── SUPPLIED INFORMATION

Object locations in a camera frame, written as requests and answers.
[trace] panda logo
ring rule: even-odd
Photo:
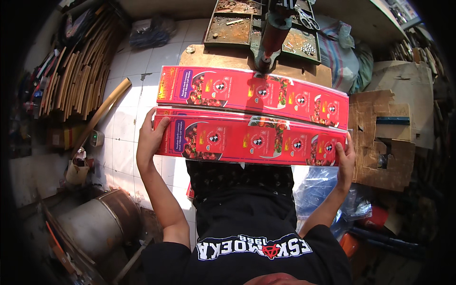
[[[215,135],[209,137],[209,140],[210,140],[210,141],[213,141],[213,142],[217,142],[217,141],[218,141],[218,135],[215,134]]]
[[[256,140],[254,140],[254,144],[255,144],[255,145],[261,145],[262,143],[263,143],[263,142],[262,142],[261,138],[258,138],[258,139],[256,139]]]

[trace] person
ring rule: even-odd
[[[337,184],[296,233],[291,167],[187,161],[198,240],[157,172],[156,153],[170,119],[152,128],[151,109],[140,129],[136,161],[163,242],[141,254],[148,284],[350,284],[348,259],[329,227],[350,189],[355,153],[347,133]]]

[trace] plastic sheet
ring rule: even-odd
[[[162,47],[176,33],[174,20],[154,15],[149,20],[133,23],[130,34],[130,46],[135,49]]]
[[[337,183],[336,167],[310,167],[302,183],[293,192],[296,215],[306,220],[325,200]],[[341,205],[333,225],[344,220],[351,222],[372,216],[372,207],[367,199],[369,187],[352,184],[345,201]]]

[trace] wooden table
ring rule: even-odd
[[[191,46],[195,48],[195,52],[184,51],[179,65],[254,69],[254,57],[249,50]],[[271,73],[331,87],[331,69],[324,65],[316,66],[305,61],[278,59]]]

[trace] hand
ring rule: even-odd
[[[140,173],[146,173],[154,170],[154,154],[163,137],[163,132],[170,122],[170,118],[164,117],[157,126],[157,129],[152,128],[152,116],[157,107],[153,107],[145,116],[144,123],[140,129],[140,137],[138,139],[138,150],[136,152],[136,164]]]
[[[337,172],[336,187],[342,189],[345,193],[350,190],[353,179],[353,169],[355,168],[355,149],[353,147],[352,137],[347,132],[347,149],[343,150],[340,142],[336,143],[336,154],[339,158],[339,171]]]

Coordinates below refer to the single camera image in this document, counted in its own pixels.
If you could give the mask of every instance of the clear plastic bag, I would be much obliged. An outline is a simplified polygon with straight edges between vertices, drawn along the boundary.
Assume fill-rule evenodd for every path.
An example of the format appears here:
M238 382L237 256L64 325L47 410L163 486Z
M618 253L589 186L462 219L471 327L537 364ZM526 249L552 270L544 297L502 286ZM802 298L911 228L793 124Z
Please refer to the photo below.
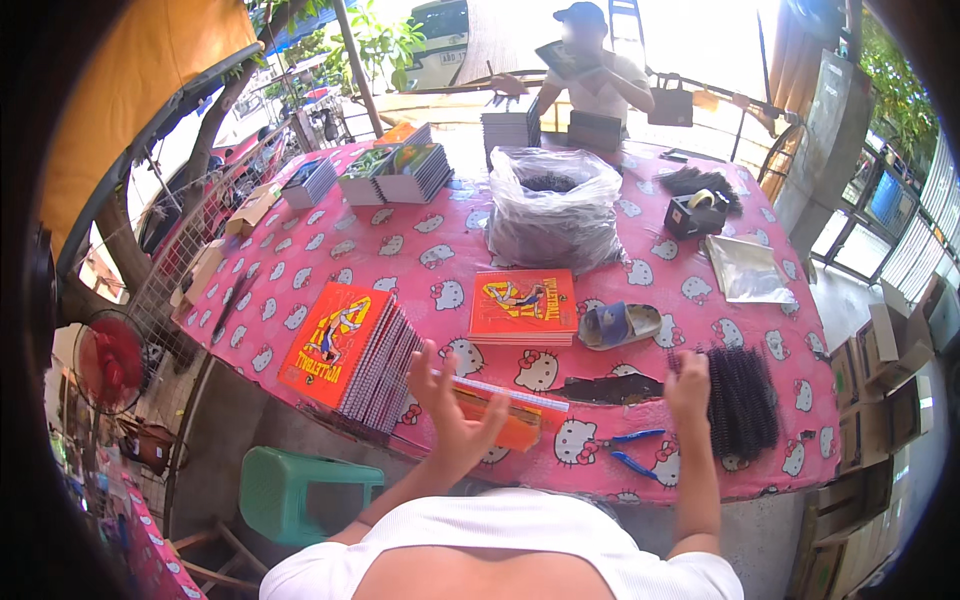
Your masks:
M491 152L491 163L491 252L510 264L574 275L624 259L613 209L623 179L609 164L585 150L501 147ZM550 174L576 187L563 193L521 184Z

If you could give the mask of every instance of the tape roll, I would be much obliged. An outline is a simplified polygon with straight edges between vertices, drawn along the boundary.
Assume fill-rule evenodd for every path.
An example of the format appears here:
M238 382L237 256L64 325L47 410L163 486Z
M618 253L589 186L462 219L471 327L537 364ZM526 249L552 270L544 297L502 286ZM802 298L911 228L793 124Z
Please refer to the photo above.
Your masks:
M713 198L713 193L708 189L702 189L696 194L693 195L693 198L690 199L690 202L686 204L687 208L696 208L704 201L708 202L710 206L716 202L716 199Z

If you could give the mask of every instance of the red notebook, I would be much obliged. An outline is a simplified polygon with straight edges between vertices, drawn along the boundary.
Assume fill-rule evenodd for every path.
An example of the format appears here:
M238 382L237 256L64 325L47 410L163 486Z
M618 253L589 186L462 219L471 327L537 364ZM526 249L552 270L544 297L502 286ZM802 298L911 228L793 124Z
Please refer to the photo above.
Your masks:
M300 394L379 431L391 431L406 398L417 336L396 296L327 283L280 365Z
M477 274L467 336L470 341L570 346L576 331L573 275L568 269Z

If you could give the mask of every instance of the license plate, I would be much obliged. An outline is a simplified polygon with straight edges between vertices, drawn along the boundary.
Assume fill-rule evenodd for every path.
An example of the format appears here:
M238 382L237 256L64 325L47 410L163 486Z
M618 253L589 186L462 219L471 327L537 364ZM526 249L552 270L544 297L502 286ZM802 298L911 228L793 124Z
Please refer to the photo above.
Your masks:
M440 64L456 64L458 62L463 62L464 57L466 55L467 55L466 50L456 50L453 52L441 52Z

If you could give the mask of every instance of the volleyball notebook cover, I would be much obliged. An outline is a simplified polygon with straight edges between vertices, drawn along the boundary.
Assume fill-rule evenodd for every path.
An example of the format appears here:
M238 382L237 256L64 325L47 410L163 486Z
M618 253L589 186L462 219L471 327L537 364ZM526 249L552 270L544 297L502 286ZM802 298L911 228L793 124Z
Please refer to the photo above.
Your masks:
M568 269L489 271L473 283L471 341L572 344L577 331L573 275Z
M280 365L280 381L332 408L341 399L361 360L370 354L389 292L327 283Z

────

DIRECTIONS FOR THIS TASK
What is needed is an exact copy of the entries, without any images.

RESPONSE TO THIS EXERCISE
Object locations in a camera frame, written as requests and answers.
[trace] panda logo
ring rule: even-odd
Photo:
[[[215,135],[209,137],[209,140],[210,140],[210,141],[213,141],[213,142],[217,142],[217,141],[218,141],[218,135],[215,134]]]
[[[256,140],[254,140],[254,144],[255,144],[255,145],[261,145],[262,143],[263,143],[263,142],[262,142],[261,138],[258,138],[258,139],[256,139]]]

[trace] person
ring rule: even-odd
[[[337,184],[296,233],[291,167],[187,161],[198,240],[157,172],[156,153],[170,119],[152,128],[151,109],[140,129],[136,161],[163,242],[141,254],[148,284],[350,284],[348,259],[329,227],[350,189],[355,153],[347,133]]]

[trace] plastic sheet
ring rule: even-odd
[[[162,47],[176,33],[174,20],[154,15],[149,20],[133,23],[130,34],[130,46],[135,49]]]
[[[337,183],[336,167],[310,167],[302,183],[293,192],[296,215],[306,220],[325,200]],[[341,205],[333,225],[344,220],[351,222],[372,216],[372,207],[367,199],[369,187],[352,184],[345,201]]]

[trace] wooden table
ring rule: even-odd
[[[191,46],[195,48],[195,52],[184,51],[179,65],[254,69],[254,57],[249,50]],[[271,73],[331,87],[331,69],[324,65],[316,66],[305,61],[278,59]]]

[trace] hand
ring rule: even-odd
[[[140,173],[146,173],[154,170],[154,154],[163,137],[163,132],[170,122],[170,118],[164,117],[157,126],[157,129],[152,128],[152,116],[157,107],[153,107],[145,116],[144,123],[140,129],[140,137],[138,139],[138,150],[136,152],[136,164]]]
[[[337,172],[336,187],[342,189],[345,193],[350,190],[353,179],[353,169],[355,168],[355,149],[353,147],[352,137],[347,132],[347,149],[343,150],[340,142],[336,143],[336,154],[339,158],[339,171]]]

Coordinates below refer to the single camera image in this document, counted in its own pixels.
If you could give the mask of every instance of the clear plastic bag, I would be much obliged. An outline is a simplified polygon with straight edges between vertices, drawn along the boundary.
Assume fill-rule evenodd for every path.
An example of the format appears here:
M238 382L237 256L64 325L47 410L163 486Z
M618 253L589 186L462 219L471 327L537 364ZM526 249L552 270L544 297L502 286ZM802 298L911 228L793 124Z
Please refer to the photo below.
Your masks:
M491 152L491 163L491 252L510 264L574 275L624 259L613 209L623 179L609 164L585 150L501 147ZM550 174L576 187L563 193L521 184Z

If you could give the mask of every instance of the tape roll, I would be much obliged. An outline is a simplified polygon with straight edges between vertices, drawn along the boundary.
Assume fill-rule evenodd for every path.
An example of the format appears here:
M238 382L237 256L64 325L47 410L163 486Z
M618 253L589 186L462 219L471 327L537 364ZM526 249L552 270L544 297L502 286ZM802 298L911 228L793 124Z
Please refer to the photo above.
Your masks:
M713 198L713 193L708 189L702 189L696 194L693 195L693 198L690 199L690 202L686 204L687 208L696 208L704 201L708 202L710 206L716 202L716 199Z

If you could give the mask of every instance of the red notebook, I would be much obliged. An outline is a simplified polygon with straight edges between vertices, drawn along the boundary.
Assume fill-rule evenodd for every path.
An example of the format appears here:
M238 382L237 256L64 325L47 410L163 486Z
M618 253L589 186L462 219L471 327L537 364ZM526 249L552 270L544 297L502 286ZM802 298L911 228L793 124Z
Please refer to the photo above.
Your masks:
M300 394L379 431L391 431L406 398L417 336L396 296L327 283L280 365Z
M477 274L467 336L470 341L570 346L576 331L573 275L568 269Z

If you could give the mask of every instance of the license plate, I would be much obliged. An outline is a simplified polygon with straight edges between vertices, drawn along the boundary.
Assume fill-rule evenodd for every path.
An example of the format appears here:
M238 382L237 256L64 325L47 410L163 486Z
M618 253L589 186L462 219L471 327L537 364ZM526 249L552 270L544 297L502 286ZM802 298L911 228L793 124Z
Please refer to the photo above.
Your masks:
M440 64L456 64L458 62L463 62L464 57L466 55L467 55L466 50L456 50L453 52L441 52Z

If you could give the mask of every instance of the volleyball notebook cover, I would be much obliged. An outline is a simplified polygon with straight edges between vertices, drawn along the boundary.
Assume fill-rule evenodd for every path.
An example of the format appears here:
M238 382L237 256L64 325L47 410L163 486Z
M618 253L589 186L462 219L471 327L537 364ZM526 249L552 270L544 297L502 286ZM802 298L911 228L793 124Z
Please refer to the photo above.
Your masks:
M568 269L489 271L473 283L471 341L572 344L577 331L573 275Z
M280 365L280 381L332 408L341 399L361 360L370 354L389 292L327 283Z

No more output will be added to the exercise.